Analysts have echoed these concerns, pointing out that while the restructuring offers temporary relief, the broader challenge of achieving long-term fiscal sustainability remains.

Ghana had lost access to international capital markets in 2022 due to unsustainable debt levels, a situation exacerbated by high borrowing costs and inflationary pressures. The government’s return to global markets is seen as a bid to signal renewed confidence in its economic recovery, but the path ahead remains fraught with risks, particularly if fiscal discipline is not maintained.
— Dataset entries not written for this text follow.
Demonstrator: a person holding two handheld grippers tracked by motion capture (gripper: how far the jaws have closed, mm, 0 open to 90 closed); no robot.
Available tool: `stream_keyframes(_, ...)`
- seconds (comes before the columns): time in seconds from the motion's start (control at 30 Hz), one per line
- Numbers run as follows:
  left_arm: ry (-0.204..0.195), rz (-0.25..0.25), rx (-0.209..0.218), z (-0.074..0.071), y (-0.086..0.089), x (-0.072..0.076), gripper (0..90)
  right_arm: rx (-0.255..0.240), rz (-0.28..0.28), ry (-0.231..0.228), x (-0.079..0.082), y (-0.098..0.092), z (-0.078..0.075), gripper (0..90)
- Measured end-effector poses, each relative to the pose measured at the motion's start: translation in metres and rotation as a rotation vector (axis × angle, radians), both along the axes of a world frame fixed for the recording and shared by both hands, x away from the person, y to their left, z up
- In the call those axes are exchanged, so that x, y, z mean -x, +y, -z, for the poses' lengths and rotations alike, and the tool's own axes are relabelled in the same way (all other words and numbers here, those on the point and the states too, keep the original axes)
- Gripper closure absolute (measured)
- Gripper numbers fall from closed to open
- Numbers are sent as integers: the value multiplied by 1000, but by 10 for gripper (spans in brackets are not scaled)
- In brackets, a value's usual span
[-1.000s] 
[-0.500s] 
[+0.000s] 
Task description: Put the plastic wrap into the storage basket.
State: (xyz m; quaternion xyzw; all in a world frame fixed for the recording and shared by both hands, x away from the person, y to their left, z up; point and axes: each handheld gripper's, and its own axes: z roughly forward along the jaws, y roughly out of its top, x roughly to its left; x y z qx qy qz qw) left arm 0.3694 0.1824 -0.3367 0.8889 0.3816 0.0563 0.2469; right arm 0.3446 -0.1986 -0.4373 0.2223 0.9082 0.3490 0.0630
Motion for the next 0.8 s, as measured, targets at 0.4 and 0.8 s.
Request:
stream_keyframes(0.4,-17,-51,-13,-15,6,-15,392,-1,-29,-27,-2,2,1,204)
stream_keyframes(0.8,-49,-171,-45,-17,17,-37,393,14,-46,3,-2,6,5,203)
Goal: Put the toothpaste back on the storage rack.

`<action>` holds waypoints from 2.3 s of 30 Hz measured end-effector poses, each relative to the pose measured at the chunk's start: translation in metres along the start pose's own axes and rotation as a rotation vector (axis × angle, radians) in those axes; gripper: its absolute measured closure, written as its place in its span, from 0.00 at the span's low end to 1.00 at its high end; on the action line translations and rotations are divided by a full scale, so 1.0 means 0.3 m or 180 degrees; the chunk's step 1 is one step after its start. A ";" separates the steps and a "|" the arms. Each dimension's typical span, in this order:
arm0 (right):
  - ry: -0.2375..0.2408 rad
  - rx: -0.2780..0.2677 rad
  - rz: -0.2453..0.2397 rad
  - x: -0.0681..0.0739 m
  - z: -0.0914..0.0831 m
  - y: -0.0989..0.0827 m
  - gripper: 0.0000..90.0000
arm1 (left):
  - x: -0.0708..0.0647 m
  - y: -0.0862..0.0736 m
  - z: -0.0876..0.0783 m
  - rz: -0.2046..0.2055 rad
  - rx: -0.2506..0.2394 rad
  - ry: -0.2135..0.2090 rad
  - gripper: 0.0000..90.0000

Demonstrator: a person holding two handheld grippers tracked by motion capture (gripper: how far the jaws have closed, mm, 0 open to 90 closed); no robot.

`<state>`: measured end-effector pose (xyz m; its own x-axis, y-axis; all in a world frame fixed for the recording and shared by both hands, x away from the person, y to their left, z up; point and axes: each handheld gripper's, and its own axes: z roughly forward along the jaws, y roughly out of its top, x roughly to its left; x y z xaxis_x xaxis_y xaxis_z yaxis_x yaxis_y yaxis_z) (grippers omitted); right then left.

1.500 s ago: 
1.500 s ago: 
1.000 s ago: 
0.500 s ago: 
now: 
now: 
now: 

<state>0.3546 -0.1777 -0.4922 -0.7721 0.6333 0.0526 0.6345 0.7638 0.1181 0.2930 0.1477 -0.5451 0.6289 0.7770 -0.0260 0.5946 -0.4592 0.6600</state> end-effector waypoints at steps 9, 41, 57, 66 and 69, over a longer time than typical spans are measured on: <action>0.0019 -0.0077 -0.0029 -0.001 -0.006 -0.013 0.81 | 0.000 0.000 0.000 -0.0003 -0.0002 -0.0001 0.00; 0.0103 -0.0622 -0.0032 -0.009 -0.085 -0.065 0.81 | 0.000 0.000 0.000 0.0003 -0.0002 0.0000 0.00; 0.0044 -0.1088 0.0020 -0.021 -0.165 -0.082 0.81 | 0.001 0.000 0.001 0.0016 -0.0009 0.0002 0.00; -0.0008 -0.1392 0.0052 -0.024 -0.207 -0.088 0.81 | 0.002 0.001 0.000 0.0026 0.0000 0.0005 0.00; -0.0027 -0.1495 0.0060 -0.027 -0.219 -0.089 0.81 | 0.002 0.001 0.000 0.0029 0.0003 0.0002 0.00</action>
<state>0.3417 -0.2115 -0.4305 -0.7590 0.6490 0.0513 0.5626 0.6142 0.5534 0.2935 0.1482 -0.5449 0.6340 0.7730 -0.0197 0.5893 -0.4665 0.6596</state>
The government, however, remains optimistic. In its statement, the Ministry of Finance praised the collaborative effort between bondholders, the IMF, and its official creditors, and expressed confidence in the reforms underway.

“Today’s completion of the restructuring will help Ghana restore debt sustainability,” said the finance minister, adding that the deal would pave the way for further investment and job creation in the coming months.

As Ghana re-enters the global financial arena, the challenge will be balancing its need for external financing with the imperative to maintain fiscal discipline and avoid a relapse into unsustainable debt.

Whether the restructuring marks a genuine turning point or merely a temporary reprieve remains a critical question for investors and policymakers alike.